Software synthesis suggestions are hampered by biased and incomplete datasets

I have a confession to make: several years ago, I was rather optimistic about retrosynthesis software for organic chemists. That enthusiasm has cooled a bit. For those in the crowd who aren’t synthetic organic chemists, ‘retrosynthesis’ refers to the working-backwards mode of thought that you need to use when planning out how to make a given molecule. Looking at the desired final structure, you think about what some plausible earlier steps in its synthesis might be. Perhaps that six-membered ring could be formed using a cycloaddition reaction, or that amine might get installed from what used to be an aldehyde? You can probably come up with several tentative lines leading backwards to more simple starting materials, and it’s up to you to work out which of these are the most promising.

Computer-aided retrosynthesis

Source: © Shutterstock

While retrosynthesis planning software has made decent progress on a tricky problem, it is hampered by underreporting of negative results in the chemical literature

The idea, though, was that machine-learning based software could make those decisions more its problems than yours. There is, of course, a huge corpus of literature in this field – a century or more of reactions, reagents, conditions, and transformations – and it seems like just the thing to have software internalise all this information and put it to use. Organic chemists could use the help, to be honest: the literature has long grown past the ability of anyone to grasp it all (see Chemistry World, August 2023, p21), and new reactions just keep coming. A program that could tirelessly search through this mountain of data would be a wonderful thing to watch in action.

Even when failed experiments are available, there’s no guarantee that they failed because the underlying reaction wasn’t sound

There are several commercial packages that are made to do just that. So why do I have misgivings? If you’d asked me five or six years ago, when these started to come to market, I honestly would have hoped for more progress by now than we’re actually seeing. The programs are improving, and they do have their uses, but I can’t help but think that they’re not fulfilling their potential yet.

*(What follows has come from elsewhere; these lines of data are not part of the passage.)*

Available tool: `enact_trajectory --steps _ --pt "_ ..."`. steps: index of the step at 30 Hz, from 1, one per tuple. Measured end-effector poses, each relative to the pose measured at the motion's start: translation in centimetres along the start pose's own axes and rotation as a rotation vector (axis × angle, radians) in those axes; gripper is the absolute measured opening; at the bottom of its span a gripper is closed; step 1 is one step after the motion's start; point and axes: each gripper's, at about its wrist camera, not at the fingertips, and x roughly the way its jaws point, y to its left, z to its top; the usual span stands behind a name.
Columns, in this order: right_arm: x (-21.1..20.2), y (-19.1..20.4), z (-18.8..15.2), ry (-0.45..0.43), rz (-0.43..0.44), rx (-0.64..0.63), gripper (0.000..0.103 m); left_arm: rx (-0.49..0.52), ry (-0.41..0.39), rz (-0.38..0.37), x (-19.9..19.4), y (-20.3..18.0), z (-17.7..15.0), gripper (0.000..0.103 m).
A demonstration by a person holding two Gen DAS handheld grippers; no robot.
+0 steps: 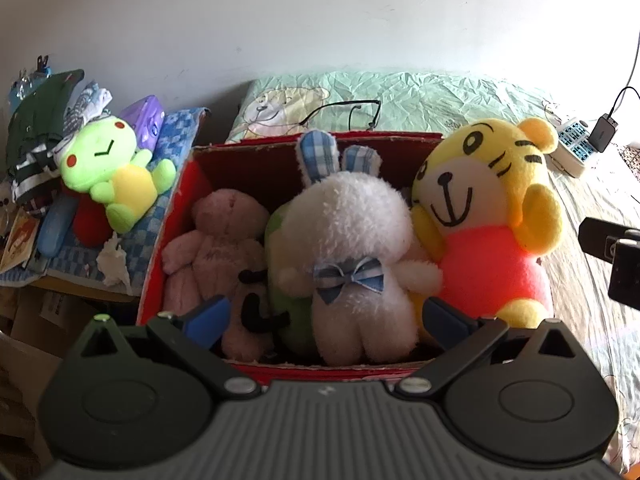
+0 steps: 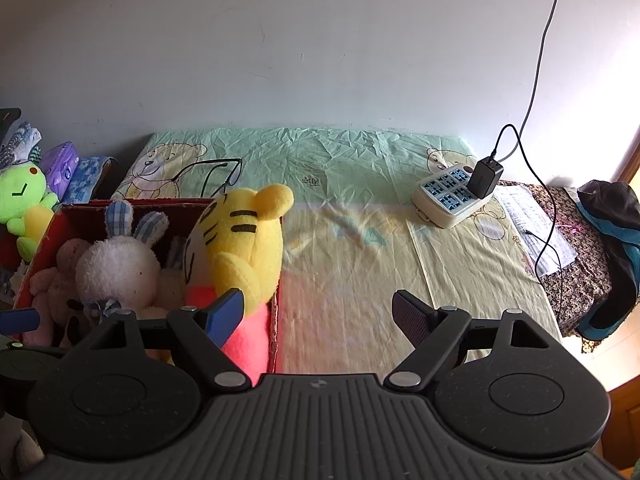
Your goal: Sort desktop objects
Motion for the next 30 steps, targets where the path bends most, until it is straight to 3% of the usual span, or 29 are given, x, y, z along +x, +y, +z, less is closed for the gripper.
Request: enact_trajectory --steps 5,18,30 --pt "0.2 0.9 0.1 -0.007 -0.028 -0.019 0.083 -0.008 -0.001 0.009 0.1 0.8 0.0 0.102" --pt "-0.1 3.4 0.5 -0.014 0.017 -0.055 0.083 -0.05 -0.005 0.043 0.0 2.9 0.2 0.102" --pt "0.8 2.1 0.9 0.004 0.039 -0.043 0.083 -0.047 -0.021 0.048 0.0 1.6 0.6 0.102"
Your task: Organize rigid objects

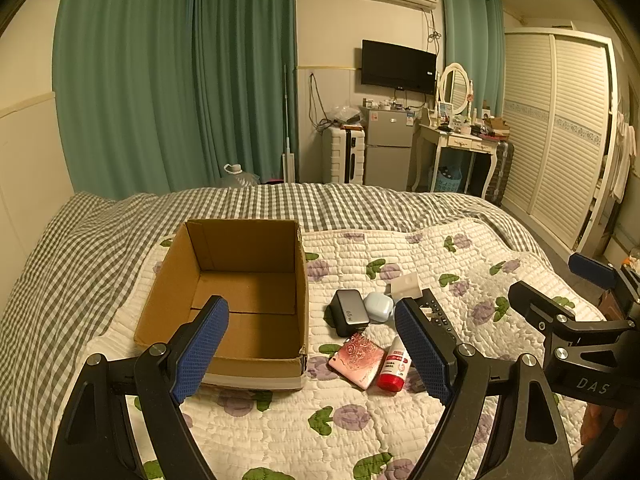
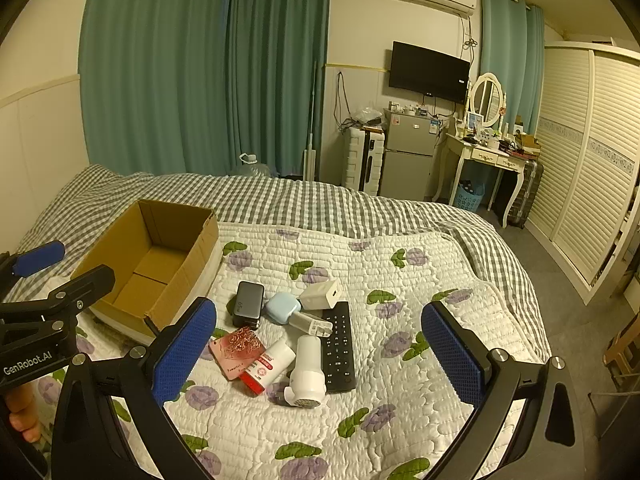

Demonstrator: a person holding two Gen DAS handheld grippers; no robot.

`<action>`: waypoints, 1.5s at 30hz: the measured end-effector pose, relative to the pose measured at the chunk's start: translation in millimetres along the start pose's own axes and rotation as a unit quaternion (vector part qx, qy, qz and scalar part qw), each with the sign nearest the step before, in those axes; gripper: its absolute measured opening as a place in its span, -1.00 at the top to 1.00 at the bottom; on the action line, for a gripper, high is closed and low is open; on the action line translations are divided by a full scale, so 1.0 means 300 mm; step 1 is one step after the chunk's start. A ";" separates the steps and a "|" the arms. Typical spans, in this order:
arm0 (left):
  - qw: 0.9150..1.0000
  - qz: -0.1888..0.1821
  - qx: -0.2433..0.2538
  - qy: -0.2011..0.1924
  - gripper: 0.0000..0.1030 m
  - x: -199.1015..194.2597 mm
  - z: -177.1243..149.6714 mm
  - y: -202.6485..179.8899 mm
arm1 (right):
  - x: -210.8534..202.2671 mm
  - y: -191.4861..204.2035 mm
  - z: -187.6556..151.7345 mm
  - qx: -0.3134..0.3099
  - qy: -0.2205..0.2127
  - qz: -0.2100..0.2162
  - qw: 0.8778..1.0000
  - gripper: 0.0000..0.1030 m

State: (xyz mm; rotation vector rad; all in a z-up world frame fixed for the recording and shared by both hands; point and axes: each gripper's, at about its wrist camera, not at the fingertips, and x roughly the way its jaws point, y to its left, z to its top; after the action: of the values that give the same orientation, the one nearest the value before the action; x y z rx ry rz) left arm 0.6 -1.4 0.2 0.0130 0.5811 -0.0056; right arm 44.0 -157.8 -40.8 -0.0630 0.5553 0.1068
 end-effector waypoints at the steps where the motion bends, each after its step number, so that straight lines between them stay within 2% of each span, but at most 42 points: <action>1: 1.000 0.000 0.001 -0.001 -0.70 0.005 -0.010 0.004 | 0.000 0.000 -0.001 0.000 -0.001 0.000 1.000 -1.00; 12: 1.000 -0.002 0.004 0.003 -0.70 0.009 -0.035 -0.031 | -0.002 -0.017 0.009 -0.008 0.003 0.002 1.000 -1.00; 17: 0.999 -0.012 0.011 0.030 -0.70 0.073 -0.066 -0.088 | 0.031 -0.061 -0.013 -0.008 0.016 -0.008 1.000 -1.00; 21: 0.997 -0.020 0.017 0.072 -0.70 0.174 -0.125 -0.138 | 0.099 -0.116 -0.054 -0.001 0.044 -0.016 0.999 -1.00; 29: 0.988 -0.017 0.061 0.140 -0.65 0.400 -0.265 -0.244 | 0.290 -0.146 -0.147 -0.011 0.131 0.002 0.991 -0.90; 35: 0.985 -0.027 0.064 0.159 -0.64 0.511 -0.299 -0.260 | 0.401 -0.128 -0.196 -0.019 0.172 0.021 0.985 -0.85; 41: 0.979 -0.051 0.088 0.177 -0.62 0.587 -0.333 -0.302 | 0.484 -0.126 -0.208 -0.008 0.205 0.030 0.978 -0.68; 42: 0.977 -0.060 0.091 0.183 -0.49 0.604 -0.338 -0.309 | 0.493 -0.126 -0.209 -0.007 0.207 0.031 0.978 -0.67; 43: 0.976 -0.066 0.092 0.186 -0.16 0.613 -0.343 -0.314 | 0.503 -0.126 -0.209 -0.005 0.209 0.032 0.977 -0.67; 45: 0.970 -0.100 0.092 0.201 0.22 0.637 -0.349 -0.329 | 0.511 -0.124 -0.210 -0.005 0.212 0.033 0.977 -0.66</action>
State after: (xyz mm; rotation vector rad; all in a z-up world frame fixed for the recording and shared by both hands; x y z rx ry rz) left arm 102.0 -99.0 -193.2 0.1381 0.9850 -0.2589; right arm 144.9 -187.3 -174.1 -0.0769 0.9841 0.1631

And there are some real reasons for that, rooted in the depths of the gigantic literature pile itself. One of these is the negative data problem (see Chemistry World, March 2023, p25). Machine-learning algorithms can’t get traction if you only feed them things that worked; they need to see what didn’t work as well. And we chemists tend not to publish so many of those, unfortunately. There’s a built-in bias for talking about the successful parts of a project rather than exhaustively listing all the failures, but an exhaustive list of the failures is exactly what the software needs in its diet. And there’s a more subtle problem. Even when failed experiments are available, there’s no guarantee that they failed because the underlying reaction wasn’t sound. There are a lot of ways for reactions not to work – contamination, for example, ranging from adventitious water or oxygen all the way up to bad batches of reagents or solvents. This confuses the algorithms, as you could well imagine. As do the papers that are just flat-out wrong, and there are more than a few of those out there.

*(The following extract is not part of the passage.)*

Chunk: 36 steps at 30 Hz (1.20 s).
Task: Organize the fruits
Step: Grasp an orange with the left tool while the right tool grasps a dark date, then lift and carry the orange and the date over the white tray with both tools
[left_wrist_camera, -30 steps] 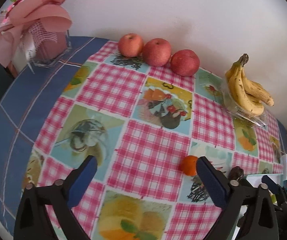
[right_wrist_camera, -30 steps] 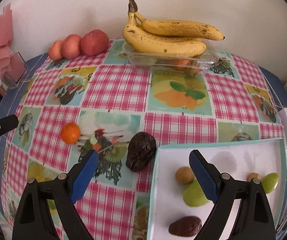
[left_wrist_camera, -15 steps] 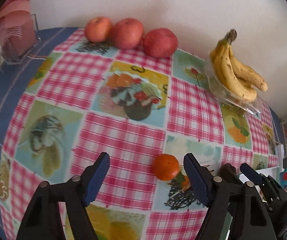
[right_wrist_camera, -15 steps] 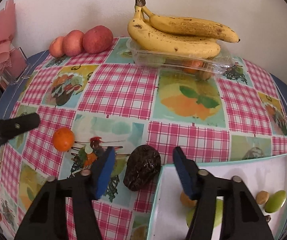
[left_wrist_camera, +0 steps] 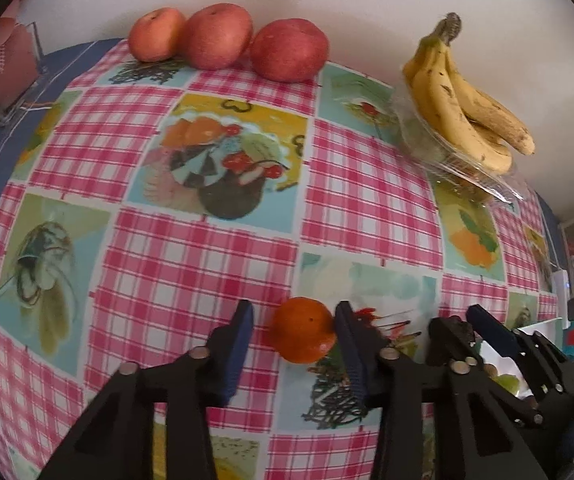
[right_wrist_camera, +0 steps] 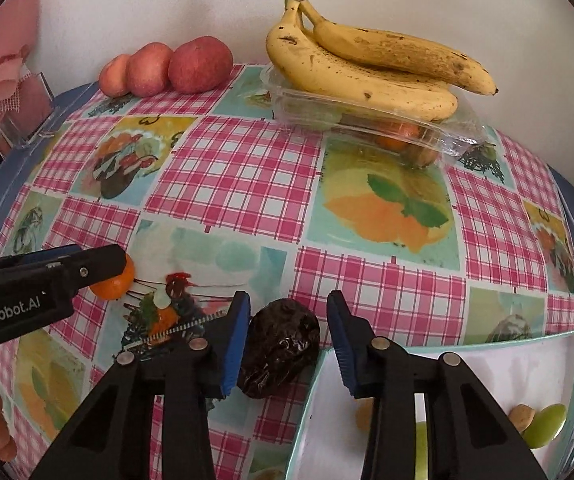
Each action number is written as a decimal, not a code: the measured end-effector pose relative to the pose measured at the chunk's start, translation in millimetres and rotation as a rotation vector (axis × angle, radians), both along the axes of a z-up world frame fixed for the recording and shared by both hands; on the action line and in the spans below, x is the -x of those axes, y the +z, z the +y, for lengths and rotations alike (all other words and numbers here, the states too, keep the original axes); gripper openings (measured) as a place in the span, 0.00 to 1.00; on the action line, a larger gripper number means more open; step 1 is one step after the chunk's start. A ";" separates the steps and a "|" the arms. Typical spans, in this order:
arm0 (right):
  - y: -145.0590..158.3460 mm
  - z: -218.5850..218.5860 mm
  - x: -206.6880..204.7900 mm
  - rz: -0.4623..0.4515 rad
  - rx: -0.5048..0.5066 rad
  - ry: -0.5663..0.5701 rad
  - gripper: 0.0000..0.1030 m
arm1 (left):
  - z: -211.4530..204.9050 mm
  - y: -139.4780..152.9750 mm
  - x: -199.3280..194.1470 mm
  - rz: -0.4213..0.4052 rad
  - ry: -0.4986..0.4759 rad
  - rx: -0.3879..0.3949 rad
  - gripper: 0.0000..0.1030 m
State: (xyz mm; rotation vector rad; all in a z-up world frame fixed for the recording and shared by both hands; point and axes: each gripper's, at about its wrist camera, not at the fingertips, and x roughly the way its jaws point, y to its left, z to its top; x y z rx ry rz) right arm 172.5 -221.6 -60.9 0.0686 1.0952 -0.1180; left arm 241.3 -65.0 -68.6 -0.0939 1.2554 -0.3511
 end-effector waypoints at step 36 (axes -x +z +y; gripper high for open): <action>28.6 12.5 25.9 0.003 -0.054 0.020 0.25 | 35.7 42.2 26.5 -0.052 0.074 0.001 0.33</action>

We may have to go back and recapitulate more of the literature under controlled automated conditions

That’s not all. A paper last year from some retrosynthesis software pioneers pointed out that the organic chemistry literature is shot through with unintended biases. A machine learning algorithm might see a particular reagent showing up in a whole list of different reactions from different groups and conclude that it’s highly effective – but it might well be just picking up the results of popularity or easy availability instead. The unspoken assumption that machine learning makes is that the reactions it’s building on were the result of sustained thought and effort, when they might be the result of what happened to be on the shelf. Or what wasn’t back-ordered. Or what was cheap, or what those folks down the hall used that time a while back. Since the literature was assembled by humans, it is soaking in human frailties. As the philosopher Immanuel Kant put it, ‘Out of the crooked timber of humanity no straight thing was ever made’.

What to do, then? We may have to go back and recapitulate more of the literature under controlled automated conditions in order to build something that we can actually trust. The positive data will be reliable, and the negative data won’t be discarded. One set of machines will produce the perfect material to feed to the other set, while we human chemists cheer them on.